## TASK TO COMPLETE
Scan each line of the records for the word "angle" and extract the ones that have it.

(Dataset excerpts)
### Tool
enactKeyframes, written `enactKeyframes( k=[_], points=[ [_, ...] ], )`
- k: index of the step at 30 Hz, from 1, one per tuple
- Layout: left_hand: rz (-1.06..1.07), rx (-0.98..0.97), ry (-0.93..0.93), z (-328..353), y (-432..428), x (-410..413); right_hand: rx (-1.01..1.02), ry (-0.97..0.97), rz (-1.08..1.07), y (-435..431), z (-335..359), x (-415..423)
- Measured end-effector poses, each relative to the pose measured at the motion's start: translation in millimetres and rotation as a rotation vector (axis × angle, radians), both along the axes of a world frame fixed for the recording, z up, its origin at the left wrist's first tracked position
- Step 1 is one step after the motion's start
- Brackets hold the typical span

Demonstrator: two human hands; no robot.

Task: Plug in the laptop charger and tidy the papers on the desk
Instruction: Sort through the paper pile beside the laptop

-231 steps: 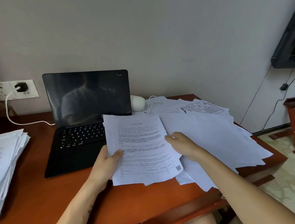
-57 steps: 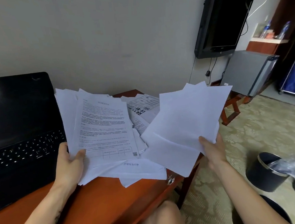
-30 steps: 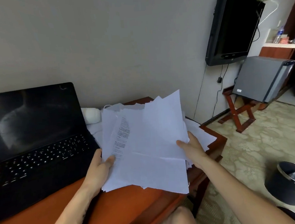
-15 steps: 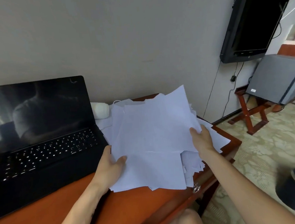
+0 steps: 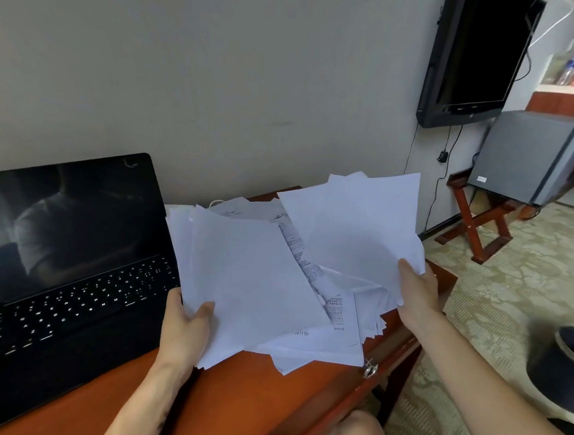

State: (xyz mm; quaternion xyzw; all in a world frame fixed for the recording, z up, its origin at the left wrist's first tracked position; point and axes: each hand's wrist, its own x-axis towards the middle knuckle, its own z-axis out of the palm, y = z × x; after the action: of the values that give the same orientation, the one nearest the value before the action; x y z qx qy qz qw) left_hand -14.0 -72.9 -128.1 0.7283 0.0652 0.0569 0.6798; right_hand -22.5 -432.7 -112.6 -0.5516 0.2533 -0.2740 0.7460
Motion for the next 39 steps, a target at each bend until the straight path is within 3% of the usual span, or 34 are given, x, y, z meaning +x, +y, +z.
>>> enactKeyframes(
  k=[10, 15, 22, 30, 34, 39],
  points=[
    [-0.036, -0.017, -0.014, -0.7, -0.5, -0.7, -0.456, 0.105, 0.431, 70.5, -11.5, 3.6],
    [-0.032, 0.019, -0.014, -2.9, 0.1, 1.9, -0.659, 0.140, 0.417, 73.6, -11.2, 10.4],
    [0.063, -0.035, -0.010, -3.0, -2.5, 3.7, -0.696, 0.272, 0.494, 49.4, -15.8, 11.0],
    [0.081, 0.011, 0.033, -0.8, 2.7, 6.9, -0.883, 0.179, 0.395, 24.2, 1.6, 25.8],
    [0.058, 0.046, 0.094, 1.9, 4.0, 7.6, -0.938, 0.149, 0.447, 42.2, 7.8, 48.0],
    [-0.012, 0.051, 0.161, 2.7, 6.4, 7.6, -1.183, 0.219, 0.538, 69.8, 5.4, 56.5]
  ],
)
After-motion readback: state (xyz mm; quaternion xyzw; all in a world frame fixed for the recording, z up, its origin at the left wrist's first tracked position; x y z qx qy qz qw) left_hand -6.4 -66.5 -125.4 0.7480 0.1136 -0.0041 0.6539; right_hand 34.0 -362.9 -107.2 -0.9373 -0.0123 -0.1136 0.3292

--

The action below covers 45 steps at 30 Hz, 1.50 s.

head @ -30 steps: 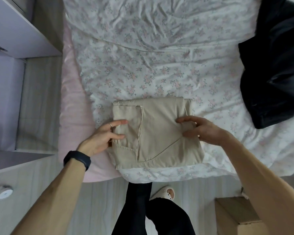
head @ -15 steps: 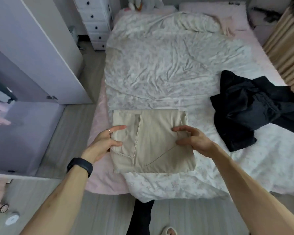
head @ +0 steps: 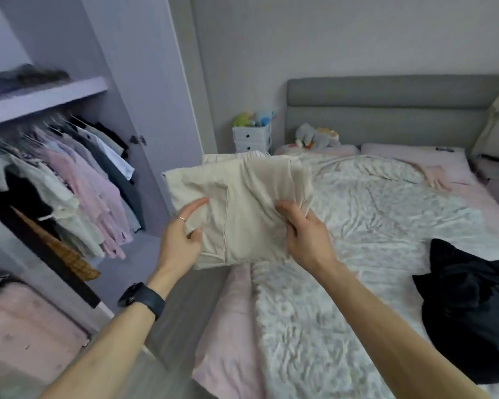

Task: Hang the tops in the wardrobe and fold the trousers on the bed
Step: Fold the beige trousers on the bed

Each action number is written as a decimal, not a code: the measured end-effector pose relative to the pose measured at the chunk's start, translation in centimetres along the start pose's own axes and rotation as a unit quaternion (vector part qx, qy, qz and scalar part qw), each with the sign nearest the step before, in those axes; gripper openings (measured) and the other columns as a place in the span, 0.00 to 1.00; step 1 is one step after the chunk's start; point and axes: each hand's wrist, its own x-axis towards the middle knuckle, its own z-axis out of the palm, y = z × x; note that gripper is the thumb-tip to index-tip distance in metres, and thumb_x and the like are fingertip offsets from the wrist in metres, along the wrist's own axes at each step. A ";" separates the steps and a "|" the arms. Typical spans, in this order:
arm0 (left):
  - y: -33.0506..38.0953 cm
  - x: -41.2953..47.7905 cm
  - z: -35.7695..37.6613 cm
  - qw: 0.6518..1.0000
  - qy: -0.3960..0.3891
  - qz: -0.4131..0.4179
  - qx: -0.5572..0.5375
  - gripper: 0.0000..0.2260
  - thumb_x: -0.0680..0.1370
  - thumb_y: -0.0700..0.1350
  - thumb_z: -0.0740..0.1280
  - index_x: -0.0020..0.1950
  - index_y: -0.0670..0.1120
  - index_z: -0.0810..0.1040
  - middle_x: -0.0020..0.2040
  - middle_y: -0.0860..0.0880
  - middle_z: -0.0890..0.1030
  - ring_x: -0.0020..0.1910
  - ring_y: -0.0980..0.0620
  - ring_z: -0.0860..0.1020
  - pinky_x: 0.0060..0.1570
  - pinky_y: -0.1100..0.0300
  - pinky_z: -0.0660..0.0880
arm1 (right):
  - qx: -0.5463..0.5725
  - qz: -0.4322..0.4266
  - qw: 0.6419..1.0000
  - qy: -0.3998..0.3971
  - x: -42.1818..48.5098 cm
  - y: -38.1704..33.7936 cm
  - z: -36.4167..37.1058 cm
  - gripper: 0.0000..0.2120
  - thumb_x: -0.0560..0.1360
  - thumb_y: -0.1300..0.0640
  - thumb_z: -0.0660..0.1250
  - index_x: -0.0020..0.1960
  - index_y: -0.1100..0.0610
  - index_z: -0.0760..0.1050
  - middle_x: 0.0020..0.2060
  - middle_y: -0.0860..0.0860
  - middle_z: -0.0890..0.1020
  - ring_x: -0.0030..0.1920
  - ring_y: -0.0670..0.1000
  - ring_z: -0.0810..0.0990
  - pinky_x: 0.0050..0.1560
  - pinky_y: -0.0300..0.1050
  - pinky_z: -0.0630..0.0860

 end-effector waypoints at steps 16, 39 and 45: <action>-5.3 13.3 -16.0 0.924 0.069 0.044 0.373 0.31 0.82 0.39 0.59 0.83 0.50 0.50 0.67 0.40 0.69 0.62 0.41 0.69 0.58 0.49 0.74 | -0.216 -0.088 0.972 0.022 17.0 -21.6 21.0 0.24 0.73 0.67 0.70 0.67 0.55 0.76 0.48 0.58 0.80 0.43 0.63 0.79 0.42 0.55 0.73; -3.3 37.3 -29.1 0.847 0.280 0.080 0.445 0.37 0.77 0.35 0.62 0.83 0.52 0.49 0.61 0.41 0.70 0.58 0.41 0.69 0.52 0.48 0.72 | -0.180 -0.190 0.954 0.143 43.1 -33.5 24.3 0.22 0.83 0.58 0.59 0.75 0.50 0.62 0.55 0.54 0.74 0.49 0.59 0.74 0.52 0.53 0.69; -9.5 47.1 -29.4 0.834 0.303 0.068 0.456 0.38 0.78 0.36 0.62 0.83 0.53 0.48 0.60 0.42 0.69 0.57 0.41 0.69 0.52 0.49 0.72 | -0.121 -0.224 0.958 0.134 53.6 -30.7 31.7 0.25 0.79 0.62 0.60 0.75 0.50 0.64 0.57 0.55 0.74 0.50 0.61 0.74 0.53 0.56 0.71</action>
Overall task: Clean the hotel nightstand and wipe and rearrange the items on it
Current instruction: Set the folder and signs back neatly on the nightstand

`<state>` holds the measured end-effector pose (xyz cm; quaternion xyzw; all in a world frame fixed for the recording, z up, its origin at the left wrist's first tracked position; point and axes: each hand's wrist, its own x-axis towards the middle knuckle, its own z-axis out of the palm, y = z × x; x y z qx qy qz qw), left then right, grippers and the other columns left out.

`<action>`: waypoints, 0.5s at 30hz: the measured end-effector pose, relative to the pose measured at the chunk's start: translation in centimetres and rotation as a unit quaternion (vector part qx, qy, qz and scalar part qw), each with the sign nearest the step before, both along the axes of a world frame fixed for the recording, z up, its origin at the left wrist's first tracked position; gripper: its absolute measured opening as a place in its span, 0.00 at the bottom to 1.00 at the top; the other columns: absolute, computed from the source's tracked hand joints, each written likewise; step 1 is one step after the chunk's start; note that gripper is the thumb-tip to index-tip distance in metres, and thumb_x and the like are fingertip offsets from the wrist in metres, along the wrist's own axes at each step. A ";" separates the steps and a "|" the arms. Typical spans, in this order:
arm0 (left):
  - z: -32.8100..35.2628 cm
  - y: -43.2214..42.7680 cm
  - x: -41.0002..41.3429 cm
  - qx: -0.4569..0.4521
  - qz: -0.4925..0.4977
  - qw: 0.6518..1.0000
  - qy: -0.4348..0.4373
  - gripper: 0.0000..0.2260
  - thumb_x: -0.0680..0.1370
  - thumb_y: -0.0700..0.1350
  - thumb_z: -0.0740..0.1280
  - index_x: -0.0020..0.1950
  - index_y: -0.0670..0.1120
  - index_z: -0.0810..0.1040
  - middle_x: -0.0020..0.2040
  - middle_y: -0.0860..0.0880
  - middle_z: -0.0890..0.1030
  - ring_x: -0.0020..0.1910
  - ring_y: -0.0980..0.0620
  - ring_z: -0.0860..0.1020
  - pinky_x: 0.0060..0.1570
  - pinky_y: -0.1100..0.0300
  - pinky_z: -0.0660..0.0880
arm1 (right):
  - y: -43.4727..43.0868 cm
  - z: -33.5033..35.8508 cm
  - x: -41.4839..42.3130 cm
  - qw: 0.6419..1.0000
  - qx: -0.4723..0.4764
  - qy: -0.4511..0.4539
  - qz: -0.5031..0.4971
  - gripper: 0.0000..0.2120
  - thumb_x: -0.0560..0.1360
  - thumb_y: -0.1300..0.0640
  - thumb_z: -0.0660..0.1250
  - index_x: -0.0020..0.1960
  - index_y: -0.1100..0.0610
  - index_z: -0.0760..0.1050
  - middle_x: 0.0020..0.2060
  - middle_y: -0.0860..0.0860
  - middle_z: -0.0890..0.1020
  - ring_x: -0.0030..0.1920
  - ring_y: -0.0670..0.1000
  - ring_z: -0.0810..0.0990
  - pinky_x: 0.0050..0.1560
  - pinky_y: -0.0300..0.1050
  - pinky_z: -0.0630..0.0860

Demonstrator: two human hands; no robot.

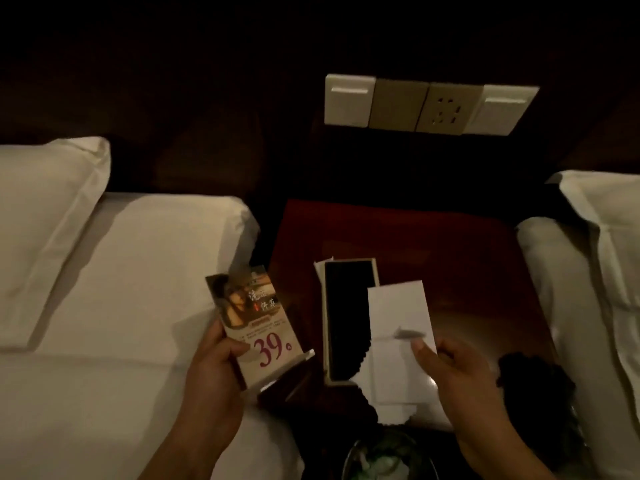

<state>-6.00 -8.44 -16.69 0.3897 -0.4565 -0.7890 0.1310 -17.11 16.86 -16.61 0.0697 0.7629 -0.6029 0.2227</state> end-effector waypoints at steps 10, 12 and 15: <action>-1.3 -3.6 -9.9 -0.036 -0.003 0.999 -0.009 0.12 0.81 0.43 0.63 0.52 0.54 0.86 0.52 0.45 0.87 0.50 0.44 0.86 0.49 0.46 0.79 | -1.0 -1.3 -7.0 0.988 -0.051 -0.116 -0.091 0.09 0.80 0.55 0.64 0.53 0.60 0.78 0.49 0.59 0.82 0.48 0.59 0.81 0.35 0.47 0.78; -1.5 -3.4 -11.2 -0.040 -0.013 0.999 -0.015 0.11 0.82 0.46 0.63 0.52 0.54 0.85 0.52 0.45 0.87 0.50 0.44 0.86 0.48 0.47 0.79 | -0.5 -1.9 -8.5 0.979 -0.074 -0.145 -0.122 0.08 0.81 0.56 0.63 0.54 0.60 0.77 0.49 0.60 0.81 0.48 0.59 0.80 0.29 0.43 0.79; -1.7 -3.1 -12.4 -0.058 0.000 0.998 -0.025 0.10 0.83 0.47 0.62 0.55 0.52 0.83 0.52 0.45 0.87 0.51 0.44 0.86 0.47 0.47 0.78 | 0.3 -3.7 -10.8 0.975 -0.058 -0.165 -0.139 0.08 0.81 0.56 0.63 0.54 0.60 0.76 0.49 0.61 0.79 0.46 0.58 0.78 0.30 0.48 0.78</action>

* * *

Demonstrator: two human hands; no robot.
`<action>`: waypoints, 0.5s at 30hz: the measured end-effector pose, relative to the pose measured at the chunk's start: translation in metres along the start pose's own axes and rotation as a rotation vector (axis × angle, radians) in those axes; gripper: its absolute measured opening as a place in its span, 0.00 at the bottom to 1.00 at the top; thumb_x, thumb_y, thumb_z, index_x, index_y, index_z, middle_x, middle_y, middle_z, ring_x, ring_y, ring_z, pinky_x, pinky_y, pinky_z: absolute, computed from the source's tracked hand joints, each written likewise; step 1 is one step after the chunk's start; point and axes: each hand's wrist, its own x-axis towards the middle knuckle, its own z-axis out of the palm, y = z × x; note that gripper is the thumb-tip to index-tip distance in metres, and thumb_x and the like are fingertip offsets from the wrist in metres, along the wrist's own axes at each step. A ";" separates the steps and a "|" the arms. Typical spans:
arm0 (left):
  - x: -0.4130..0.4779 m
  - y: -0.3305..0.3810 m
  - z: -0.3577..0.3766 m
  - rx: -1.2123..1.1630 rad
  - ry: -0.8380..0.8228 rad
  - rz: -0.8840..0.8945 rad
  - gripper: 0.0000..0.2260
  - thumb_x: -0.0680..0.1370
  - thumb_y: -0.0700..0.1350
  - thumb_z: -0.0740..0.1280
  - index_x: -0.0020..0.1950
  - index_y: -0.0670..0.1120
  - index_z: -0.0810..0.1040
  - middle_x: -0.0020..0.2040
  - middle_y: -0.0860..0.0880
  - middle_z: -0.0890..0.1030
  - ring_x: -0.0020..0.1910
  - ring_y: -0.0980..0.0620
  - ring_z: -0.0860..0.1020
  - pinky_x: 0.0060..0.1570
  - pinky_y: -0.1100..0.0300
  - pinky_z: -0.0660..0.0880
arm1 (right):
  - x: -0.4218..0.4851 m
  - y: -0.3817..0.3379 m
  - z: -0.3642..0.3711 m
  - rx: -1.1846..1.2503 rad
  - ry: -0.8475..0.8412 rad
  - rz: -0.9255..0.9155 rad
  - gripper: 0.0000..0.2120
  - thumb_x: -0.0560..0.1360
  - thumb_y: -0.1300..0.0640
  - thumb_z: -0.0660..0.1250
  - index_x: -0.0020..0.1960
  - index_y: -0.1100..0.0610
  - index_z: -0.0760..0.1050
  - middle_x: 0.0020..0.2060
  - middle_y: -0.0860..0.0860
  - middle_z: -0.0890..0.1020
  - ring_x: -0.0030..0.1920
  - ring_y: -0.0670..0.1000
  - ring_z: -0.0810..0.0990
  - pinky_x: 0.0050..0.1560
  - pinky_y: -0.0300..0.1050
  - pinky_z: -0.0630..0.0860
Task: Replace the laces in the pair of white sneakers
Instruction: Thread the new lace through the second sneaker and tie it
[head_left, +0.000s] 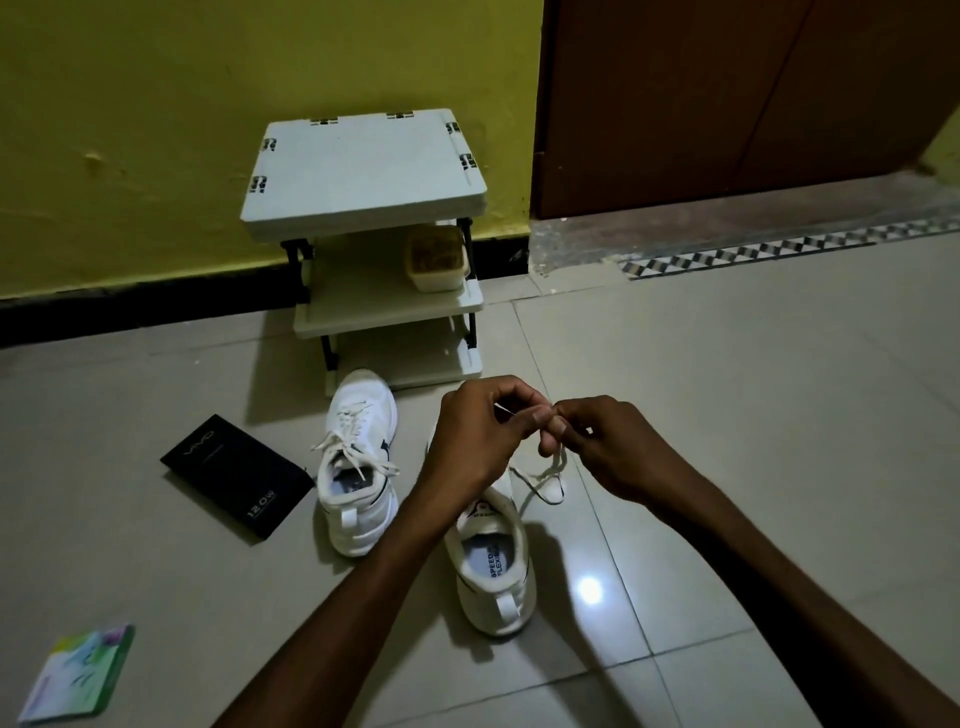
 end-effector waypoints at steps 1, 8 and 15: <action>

## EXERCISE RESULT
- Measured end-effector poses, each relative to the pose measured at the motion's start: translation in millimetres and rotation as a rotation vector (axis × angle, radians), both along the axes of a world frame fixed for the recording, z up, its origin at the left wrist's first tracked position
`<action>`: waypoints, 0.5s at 30hz: the measured end-effector pose, relative to the pose measured at the chunk's start: translation in metres along the start pose's own axes and rotation as a rotation vector (axis × angle, radians) in those axes; gripper: its absolute measured opening as a place in its span, 0.00 at the bottom to 1.00 at the top; thumb_x, thumb_y, thumb_z, index_x, index_y, index_z, middle_x, middle_y, middle_z, ring_x, ring_y, ring_z, pinky_x, pinky_y, pinky_z: absolute, computed from the source's tracked hand joints, each written likewise; step 1 is one step after the chunk's start; point and axes: each hand's wrist, its own x-axis towards the middle knuckle, its own z-axis out of the palm, y = z × x; note that gripper is the thumb-tip to index-tip distance in metres, and thumb_x and the like are fingertip offsets from the wrist in metres, along the wrist's own axes at each step. A ";" separates the steps and a "|" the arms. Typical spans:

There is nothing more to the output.